Optical Perspective, the exhibition that Novalis Art Design presents during Art Central Hong Kong 2022, offers a rare opportunity to increase our knowledge of modern art and admire masterpieces by artists from the Optical Art movement.

“Optical Art,” writes Vera Canevazzi, curator of the exhibition whose representing artists come from a variety of experiences, “develops between the mid-1950s and the end of the 1960s, placing itself in continuity with the geometric/abstract experimentations of the historical avant-garde movements at the beginning of the 1900s, such as Futurism, Constructivism and the school of Bauhaus whose instances were adopted by ‘kinetic’ artists through a renewed study of the relation between art, psychology and technology.”
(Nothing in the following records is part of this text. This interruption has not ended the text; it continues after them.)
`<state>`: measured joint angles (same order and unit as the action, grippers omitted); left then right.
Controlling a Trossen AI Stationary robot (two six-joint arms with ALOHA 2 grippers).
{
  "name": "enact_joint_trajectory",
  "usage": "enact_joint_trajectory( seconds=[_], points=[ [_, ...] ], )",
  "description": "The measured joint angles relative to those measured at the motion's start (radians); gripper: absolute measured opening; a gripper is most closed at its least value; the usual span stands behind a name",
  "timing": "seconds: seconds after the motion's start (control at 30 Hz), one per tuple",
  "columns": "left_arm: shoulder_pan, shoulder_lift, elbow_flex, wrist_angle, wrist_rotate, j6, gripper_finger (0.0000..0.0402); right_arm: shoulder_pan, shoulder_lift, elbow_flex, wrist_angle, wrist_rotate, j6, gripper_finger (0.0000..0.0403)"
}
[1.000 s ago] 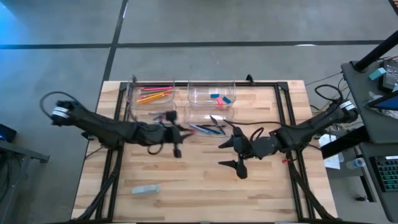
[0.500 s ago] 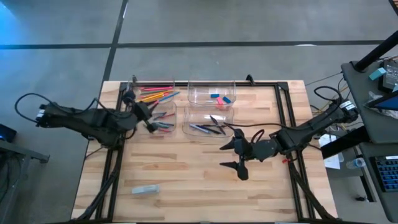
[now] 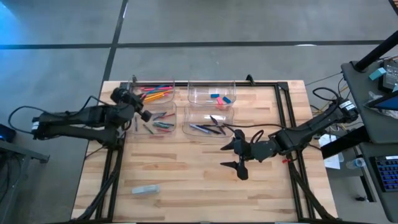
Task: Sort crayons/erasers/pens/pencils in bins
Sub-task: Put the blue pencil into the top left transparent bin
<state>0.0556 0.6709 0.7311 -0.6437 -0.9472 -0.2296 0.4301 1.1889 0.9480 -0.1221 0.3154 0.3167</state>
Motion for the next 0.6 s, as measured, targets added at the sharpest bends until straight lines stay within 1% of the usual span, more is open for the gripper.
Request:
enact_joint_trajectory(
  seconds=[0.27, 0.47, 0.53, 0.6],
  points=[
    [0.125, -0.055, -0.080, 0.003, 0.025, -0.081, 0.0013, 0.000, 0.000, -0.009, 0.000, 0.000, 0.015, 0.0270],
    [0.143, -0.043, -0.083, -0.041, 0.033, -0.182, 0.0013, 0.000, 0.000, -0.009, 0.000, 0.000, 0.016, 0.0272],
    [0.143, -0.029, -0.075, -0.046, 0.068, -0.202, 0.0013, 0.000, 0.000, -0.009, 0.000, 0.000, 0.016, 0.0272],
    [0.143, -0.018, -0.069, -0.044, 0.127, -0.203, 0.0013, 0.000, 0.000, -0.009, 0.000, 0.000, 0.016, 0.0270]
  ],
)
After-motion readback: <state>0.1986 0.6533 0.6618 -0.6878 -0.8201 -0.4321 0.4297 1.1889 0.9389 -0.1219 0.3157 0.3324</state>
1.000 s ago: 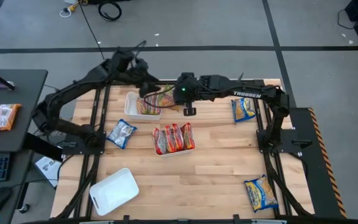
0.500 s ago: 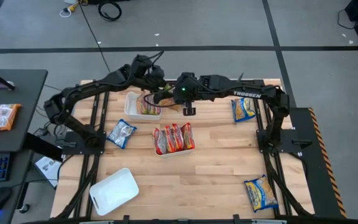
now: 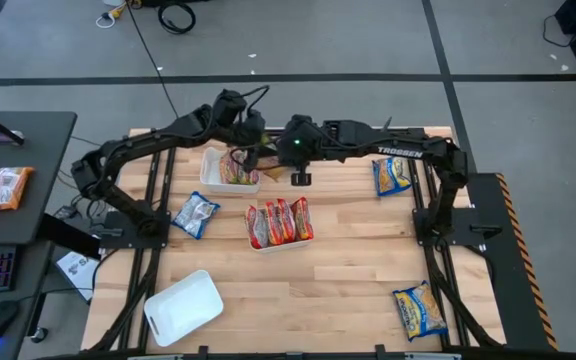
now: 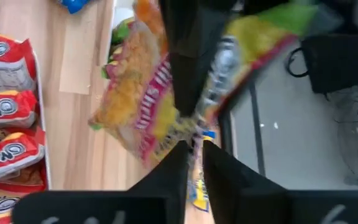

Italian society, at that time, was undergoing a profound transformation and development due to the “Economic Miracle”. In that period (1958-63), “growth rates reached a level never previously attained in the history of the unified state, an average annual increase in GDP of 6.3 per cent. [...] Industrial production more than doubled [...], with the engineering industry and petrochemicals leading the way. Above all, exports became the driving sector behind the expansion, with an average increase of 14.5 per cent per annum. The effect of the Common Market was clear for all to see: the percentage of Italian goods destined for the EEC countries rose from 23 per cent in 1955 to 29.8 per cent in 1960 and 40.2 per cent in 1965.” (Paul Ginsborg, A History of Contemporary Italy, Penguin Books Ltd. Kindle Edition, p. 214).

YVARAL, INSTABILITY, 1963, WOOD, METAL, ACRYLIC, 90 X 90 X 35 CM.

It was also a period of intense artistic and aesthetic research. In 1962, Umberto Eco published Opera Aperta (The Open Work), “a significant work, both on account of the enduring historical usefulness of its concept of ‘openness,’ and because of the striking way in which it anticipates two of the major themes of contemporary literary theory from the mid-sixties onwards: the insistence on the element of multiplicity, plurality, or polysemy in art, and the emphasis on the role of the reader, on literary interpretation and response as an interactive process between reader and text. The questions the book raises, and the answers it gives, are very much part of the continuing contemporary debate on literature, art, and culture in general” (David Robey, Introduction to The Open Work, Kindle Edition). This new concept of “openness” of the work of art and the role of the “user” in its perception and evaluation is crucial in understanding Optical Art and most contemporary artistic movements.

“The optical artistic research,” writes Vera Canevazzi, “focuses on the human visive perception and the interaction between viewer and work of Art. It is based on theoretical principles of Gestalt psychology, according to which the totality of what we perceive is not only characterized by the sum of the individual sensorial stimulations, but also by the shape that we give to the things that allow us to understand the object in its totality. The user’s role becomes fundamental because it is only through his perception that the work of Art fully takes shape.”

Optical Art was an international movement. The merit of the exhibition, Optical Perspective is to present a rich selection of its representatives: Marina Apollonio, Marcello Morandini, Horacio Garcia Rossi, Yvaral, Dadamaino, Armando and Herman de Vries.

After Art Central, some of the works will be displayed at the Novalis Art Design Gallery from 9 June till 25 June 2022.

HORACIO GARCIA ROSSI, MOUVEMENT, 1964/1965, WOOD, PLEXIGLASS AND MISCELLANEOUS MATERIALS, 45 X 45 X 30 CM. THE FIRST WORK OF ART TO COMBINE LIGHT, WORD, AND MOVEMENT.